> **RECORDS FOR THIS EXERCISE**:
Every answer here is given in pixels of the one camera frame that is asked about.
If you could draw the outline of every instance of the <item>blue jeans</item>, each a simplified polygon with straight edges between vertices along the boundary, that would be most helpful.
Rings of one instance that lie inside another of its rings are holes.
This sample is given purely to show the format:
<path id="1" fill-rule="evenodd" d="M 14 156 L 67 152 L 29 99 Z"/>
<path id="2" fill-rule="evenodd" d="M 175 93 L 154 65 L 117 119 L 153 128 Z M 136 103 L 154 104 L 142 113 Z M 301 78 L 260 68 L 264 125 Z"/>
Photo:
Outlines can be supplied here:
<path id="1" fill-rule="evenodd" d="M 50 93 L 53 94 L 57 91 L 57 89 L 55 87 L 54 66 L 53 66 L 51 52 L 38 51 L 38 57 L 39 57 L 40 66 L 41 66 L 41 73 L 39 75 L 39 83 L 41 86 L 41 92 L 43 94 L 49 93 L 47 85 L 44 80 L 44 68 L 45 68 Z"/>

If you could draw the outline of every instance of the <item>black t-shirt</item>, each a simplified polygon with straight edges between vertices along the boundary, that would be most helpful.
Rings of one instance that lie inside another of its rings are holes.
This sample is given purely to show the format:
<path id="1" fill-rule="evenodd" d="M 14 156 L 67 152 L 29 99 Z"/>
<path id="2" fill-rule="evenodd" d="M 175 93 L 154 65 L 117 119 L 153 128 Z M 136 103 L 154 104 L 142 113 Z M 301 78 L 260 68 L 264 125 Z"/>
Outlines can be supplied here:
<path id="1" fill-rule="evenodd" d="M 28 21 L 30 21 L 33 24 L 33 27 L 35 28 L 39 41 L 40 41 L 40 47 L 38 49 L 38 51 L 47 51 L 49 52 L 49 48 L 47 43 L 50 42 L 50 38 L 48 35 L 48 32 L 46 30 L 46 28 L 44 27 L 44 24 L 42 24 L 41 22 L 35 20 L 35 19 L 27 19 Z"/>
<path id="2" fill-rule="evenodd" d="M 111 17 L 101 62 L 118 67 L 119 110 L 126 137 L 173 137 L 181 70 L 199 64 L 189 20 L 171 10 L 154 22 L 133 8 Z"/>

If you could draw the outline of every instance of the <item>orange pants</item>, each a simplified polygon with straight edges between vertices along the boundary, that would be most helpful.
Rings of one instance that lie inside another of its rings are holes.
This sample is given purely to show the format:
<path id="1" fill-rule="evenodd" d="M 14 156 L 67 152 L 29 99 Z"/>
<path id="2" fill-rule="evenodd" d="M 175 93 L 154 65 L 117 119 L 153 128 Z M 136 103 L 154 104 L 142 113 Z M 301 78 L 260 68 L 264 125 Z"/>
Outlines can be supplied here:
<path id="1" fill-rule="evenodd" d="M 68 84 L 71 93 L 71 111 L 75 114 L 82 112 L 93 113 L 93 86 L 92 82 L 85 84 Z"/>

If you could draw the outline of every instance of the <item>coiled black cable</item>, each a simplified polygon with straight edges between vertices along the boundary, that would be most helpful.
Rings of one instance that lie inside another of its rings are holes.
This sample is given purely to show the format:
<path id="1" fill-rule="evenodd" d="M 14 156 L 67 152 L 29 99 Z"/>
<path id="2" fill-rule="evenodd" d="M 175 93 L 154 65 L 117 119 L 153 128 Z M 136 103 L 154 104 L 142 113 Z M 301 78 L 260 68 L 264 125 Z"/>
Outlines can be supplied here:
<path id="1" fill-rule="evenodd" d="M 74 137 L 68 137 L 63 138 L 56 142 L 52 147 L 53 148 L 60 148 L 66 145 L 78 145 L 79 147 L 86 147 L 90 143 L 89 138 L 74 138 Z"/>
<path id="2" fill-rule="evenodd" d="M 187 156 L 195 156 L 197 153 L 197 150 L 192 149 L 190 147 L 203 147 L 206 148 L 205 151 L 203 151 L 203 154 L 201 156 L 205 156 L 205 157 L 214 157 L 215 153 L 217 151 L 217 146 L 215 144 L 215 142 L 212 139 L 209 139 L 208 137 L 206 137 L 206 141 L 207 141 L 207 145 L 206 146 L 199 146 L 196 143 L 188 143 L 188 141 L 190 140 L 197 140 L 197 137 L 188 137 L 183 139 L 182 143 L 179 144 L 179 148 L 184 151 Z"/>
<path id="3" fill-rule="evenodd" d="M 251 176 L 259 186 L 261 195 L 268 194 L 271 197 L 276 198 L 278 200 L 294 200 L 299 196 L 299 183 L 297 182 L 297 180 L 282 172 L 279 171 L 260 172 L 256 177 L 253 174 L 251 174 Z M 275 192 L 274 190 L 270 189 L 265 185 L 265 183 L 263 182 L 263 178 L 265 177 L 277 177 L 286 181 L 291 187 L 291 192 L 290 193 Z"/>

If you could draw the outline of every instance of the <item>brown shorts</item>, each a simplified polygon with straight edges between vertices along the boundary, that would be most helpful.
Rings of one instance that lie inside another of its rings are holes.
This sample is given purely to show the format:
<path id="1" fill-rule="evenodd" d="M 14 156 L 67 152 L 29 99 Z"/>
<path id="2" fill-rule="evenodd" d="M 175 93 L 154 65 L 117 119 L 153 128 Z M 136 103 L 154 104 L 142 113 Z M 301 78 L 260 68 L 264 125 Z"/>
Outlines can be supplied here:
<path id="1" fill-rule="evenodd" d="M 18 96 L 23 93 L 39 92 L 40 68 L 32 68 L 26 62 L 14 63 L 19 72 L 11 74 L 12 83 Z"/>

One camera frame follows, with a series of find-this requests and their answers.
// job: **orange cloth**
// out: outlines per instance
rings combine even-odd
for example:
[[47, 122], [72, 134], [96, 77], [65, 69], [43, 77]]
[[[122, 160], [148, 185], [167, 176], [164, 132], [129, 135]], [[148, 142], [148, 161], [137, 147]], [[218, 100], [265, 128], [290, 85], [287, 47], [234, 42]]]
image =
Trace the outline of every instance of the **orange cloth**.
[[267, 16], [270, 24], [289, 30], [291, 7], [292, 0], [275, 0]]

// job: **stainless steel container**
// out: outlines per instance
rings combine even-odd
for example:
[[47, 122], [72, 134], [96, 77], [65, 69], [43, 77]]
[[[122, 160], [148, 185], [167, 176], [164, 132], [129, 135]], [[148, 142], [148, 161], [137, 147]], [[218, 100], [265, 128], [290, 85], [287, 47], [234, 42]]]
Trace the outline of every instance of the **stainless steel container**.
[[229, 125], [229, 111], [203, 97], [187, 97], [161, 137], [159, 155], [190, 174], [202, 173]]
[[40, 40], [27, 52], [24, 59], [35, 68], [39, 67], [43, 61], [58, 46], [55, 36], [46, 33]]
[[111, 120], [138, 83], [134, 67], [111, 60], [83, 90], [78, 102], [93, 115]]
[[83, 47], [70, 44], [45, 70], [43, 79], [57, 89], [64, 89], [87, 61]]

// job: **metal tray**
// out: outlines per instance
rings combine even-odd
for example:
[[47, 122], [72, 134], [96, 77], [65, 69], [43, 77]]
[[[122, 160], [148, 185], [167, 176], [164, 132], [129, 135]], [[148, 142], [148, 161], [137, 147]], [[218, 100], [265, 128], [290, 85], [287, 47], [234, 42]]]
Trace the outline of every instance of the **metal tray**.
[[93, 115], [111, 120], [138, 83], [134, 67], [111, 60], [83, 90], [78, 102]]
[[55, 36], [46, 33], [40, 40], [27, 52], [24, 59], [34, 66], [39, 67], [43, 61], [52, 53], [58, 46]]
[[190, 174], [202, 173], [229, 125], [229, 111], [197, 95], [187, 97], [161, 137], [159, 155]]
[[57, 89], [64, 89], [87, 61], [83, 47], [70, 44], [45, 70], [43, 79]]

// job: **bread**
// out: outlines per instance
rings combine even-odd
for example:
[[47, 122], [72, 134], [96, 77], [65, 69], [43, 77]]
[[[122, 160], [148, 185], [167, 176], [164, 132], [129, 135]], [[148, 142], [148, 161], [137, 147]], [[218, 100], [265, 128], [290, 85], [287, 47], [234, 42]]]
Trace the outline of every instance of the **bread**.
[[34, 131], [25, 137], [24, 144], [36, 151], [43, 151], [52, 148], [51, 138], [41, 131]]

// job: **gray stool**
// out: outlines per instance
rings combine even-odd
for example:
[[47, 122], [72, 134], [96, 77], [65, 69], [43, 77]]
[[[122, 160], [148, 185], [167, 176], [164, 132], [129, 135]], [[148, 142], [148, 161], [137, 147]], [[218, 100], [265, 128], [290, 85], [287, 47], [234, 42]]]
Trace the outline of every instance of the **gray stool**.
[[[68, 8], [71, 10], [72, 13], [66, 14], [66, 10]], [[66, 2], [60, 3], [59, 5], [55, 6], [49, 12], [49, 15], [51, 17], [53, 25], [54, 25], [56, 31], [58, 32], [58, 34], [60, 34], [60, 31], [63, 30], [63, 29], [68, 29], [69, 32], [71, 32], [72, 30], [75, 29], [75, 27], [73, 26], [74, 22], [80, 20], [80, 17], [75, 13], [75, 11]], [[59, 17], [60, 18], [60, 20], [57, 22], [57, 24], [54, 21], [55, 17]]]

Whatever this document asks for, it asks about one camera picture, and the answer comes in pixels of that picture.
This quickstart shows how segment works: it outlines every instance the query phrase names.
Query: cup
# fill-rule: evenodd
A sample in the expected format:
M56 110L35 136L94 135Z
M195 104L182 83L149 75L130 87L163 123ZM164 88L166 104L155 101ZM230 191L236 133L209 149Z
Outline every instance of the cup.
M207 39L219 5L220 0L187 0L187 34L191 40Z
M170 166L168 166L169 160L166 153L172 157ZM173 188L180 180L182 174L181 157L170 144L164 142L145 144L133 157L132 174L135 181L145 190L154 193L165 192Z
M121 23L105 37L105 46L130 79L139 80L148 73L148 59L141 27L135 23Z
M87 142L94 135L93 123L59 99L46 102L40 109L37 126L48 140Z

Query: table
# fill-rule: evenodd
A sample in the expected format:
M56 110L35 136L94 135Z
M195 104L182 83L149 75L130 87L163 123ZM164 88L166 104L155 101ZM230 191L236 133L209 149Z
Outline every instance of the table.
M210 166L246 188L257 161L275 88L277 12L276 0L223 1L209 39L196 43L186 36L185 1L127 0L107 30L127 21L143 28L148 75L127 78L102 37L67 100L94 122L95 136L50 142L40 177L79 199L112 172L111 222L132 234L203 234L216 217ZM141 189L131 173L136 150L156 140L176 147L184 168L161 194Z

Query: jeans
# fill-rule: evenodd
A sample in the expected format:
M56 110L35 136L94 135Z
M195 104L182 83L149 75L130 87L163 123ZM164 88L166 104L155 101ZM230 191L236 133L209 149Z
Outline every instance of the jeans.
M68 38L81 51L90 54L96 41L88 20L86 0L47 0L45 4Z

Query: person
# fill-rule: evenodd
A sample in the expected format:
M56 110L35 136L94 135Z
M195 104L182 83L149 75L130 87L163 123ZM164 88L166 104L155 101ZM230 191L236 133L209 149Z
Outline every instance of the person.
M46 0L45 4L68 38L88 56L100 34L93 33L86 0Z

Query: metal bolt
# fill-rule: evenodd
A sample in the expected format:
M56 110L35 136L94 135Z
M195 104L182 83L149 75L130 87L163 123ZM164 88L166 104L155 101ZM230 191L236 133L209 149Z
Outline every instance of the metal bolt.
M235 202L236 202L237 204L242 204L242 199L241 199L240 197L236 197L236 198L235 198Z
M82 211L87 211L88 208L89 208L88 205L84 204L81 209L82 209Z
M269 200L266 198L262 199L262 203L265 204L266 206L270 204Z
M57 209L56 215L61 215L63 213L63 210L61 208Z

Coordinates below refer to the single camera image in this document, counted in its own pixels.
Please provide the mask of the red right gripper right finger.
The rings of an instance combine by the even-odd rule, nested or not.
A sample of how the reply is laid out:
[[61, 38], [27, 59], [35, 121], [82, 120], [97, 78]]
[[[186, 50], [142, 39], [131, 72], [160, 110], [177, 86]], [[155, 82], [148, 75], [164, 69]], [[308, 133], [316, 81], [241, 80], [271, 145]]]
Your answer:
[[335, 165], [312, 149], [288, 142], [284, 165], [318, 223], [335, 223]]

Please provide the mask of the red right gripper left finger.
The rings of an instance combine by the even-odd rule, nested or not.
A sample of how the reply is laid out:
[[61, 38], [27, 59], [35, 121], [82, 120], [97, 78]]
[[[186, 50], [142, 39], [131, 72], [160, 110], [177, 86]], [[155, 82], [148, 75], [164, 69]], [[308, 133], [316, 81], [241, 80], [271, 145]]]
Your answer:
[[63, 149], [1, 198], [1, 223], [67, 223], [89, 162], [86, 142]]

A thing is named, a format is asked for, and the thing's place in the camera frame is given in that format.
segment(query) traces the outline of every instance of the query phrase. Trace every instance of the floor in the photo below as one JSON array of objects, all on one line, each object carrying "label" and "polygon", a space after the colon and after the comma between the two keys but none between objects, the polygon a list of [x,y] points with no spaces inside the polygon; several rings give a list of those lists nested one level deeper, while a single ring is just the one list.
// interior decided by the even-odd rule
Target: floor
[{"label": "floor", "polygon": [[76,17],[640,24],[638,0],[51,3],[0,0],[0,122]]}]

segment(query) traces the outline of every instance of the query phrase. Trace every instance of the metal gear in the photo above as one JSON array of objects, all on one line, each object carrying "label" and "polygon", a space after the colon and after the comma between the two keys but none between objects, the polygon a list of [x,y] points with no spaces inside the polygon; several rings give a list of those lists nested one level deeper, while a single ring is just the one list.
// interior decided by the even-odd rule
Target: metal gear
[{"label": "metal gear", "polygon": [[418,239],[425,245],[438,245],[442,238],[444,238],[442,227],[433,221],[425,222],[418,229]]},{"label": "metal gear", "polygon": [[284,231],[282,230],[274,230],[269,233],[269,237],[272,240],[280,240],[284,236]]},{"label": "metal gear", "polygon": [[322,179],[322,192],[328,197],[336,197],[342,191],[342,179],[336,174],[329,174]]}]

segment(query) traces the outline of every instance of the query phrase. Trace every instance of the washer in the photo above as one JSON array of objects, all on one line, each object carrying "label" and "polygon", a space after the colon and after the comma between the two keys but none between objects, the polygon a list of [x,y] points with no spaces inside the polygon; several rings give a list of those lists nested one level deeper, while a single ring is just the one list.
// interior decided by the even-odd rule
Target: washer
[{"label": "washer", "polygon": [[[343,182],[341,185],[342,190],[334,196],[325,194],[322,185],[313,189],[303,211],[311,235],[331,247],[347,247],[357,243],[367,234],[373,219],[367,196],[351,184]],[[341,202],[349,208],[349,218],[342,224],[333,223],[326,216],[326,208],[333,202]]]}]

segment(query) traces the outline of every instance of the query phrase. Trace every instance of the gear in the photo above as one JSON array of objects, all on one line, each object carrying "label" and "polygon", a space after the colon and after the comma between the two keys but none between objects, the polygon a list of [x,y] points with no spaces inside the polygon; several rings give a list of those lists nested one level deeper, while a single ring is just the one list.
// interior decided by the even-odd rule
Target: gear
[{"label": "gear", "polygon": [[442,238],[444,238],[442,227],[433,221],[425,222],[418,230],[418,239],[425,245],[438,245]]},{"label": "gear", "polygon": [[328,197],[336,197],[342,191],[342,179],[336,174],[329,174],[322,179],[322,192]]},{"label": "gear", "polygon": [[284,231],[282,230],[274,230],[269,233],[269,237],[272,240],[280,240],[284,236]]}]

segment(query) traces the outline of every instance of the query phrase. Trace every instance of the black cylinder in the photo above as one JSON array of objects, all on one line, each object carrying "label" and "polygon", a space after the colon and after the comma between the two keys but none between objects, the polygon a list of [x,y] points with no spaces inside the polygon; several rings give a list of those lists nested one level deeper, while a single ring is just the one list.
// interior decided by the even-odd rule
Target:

> **WORK INSTRUCTION**: Every line above that holds the string "black" counts once. State how many such lines there are, as a number alone.

> **ANSWER TO THIS PROBLEM**: 3